Despite all the progress America has undergone, there always seems to be hate fueling this country. We always think of new ways to oppress people – different approaches to racism, sexism, homophobia, and any categorization that isn’t considered “proper” of American citizens. As soon as slavery became illegal, Reconstruction made it so that Black Americans still had no voice. Segregation made it so America could tighten its restraints on the idea of Black inferiority. It is as though nothing can stop the oppressor from oppressing.
Peeling back the layers of this hierarchical mindset, I see that it runs much deeper than the blatant violence we are familiar with through the media. I know that I too have helped drive this ideology forward. In middle school, two of my best friends and I were baking chocolate-chip cookies together. Both of them were Black, and I ignorantly commented to one of them, “you act more like a white person than a Black one.” She went silent, just staring at the cookies in the oven. I could tell I upset her, and I quickly apologized. She told me it was okay and that kids at her previous school used to say that too.
Looking back at that instance, I know I wouldn’t have said I was a racist if someone accused me of it at that time. I wouldn’t have condoned slavery or segregation. Yet still I bought into racial stereotypes in a way that brought one of my closest friends down and perpetuated the systemic racism that led to deaths like George Floyd’s. People aren’t always aware of the prejudices they have and the ways white America has crafted a narrative of “other” being lesser.
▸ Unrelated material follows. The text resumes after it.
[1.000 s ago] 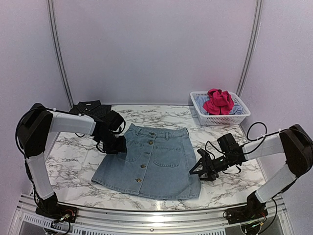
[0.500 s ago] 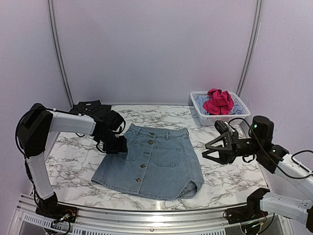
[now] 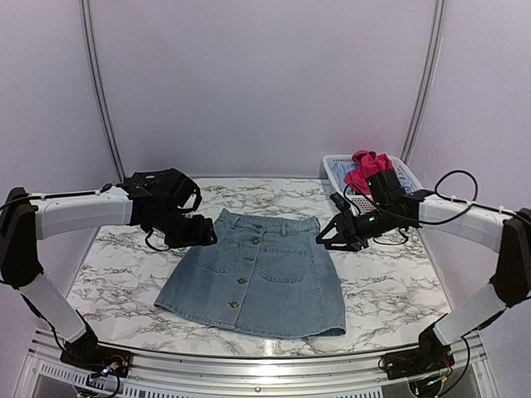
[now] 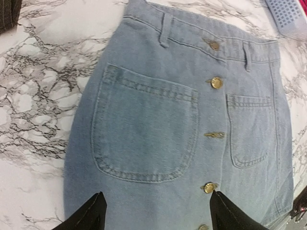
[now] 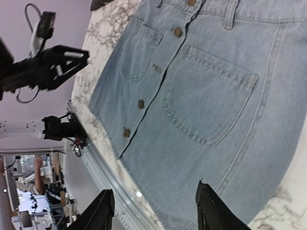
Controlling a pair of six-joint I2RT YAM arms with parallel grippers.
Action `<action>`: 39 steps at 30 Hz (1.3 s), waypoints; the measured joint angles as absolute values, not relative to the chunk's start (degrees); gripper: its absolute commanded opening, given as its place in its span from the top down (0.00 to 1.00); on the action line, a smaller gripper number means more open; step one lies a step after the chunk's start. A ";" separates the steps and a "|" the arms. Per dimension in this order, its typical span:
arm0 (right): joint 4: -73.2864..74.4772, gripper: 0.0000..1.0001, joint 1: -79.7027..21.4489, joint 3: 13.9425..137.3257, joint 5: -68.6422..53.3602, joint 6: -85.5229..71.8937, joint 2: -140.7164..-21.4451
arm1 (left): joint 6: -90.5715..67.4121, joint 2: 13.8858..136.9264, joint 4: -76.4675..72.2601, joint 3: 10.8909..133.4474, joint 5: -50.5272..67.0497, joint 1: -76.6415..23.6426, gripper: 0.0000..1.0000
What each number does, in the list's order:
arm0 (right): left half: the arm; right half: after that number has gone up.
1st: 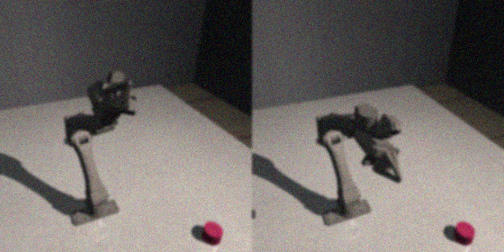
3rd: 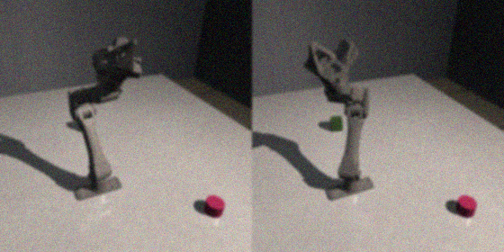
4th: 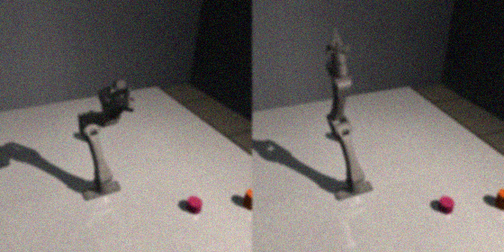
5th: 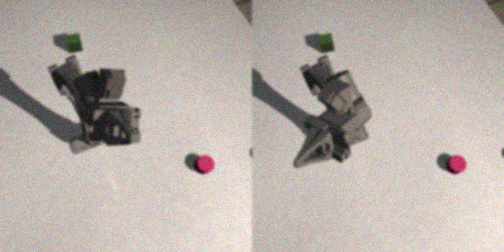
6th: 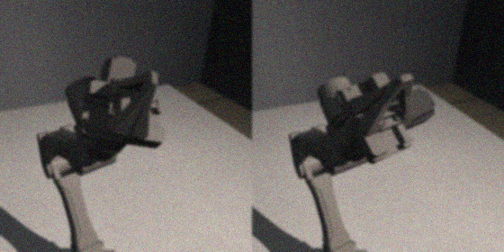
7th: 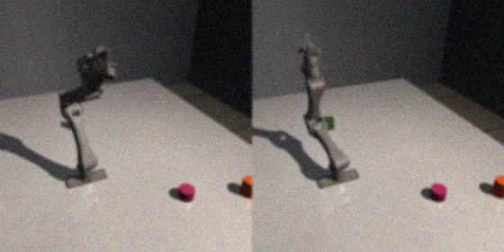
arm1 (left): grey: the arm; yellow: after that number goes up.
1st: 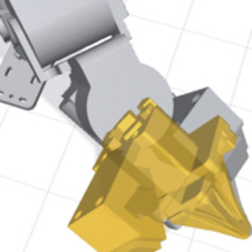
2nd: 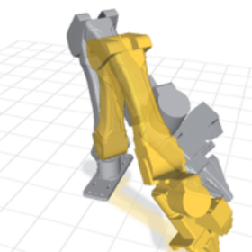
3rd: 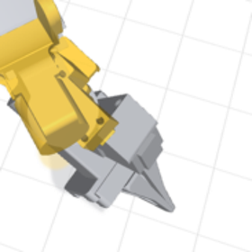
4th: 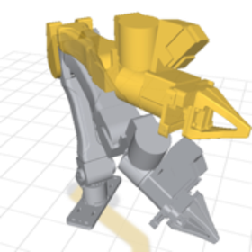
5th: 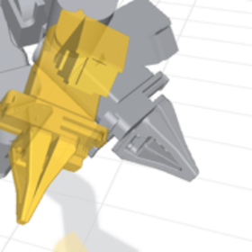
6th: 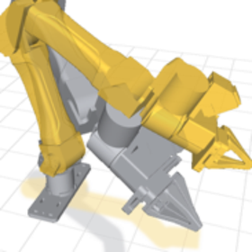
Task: Fold and stack the mixed laundry pile
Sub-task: Smooth out the flattened skirt at the center of the board, then rotate the flattened skirt at the center of the board.
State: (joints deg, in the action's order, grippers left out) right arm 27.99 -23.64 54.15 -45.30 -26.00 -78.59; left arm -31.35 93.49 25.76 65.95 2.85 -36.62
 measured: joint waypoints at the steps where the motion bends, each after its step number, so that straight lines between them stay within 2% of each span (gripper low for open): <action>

It might seem like I think the worst of the country I live in, but this isn’t true. I love that there’s an authentic Mexican restaurant in the same complex as a Korean one right near my house. I love that we have a right to protest, even if that right has more loopholes than it should. The American Dream is an idea that should and can exist, but not in the way that it does right now. If I wasn’t to be born in a world where every human truly believed in justice and equality, I’m lucky to at least be a part of one where I can contribute to a movement for lasting change. One where we might be able to break down and rebuild a system rooted in driving people apart based on conjured differences. What’s your American Dream? What do you want it to be?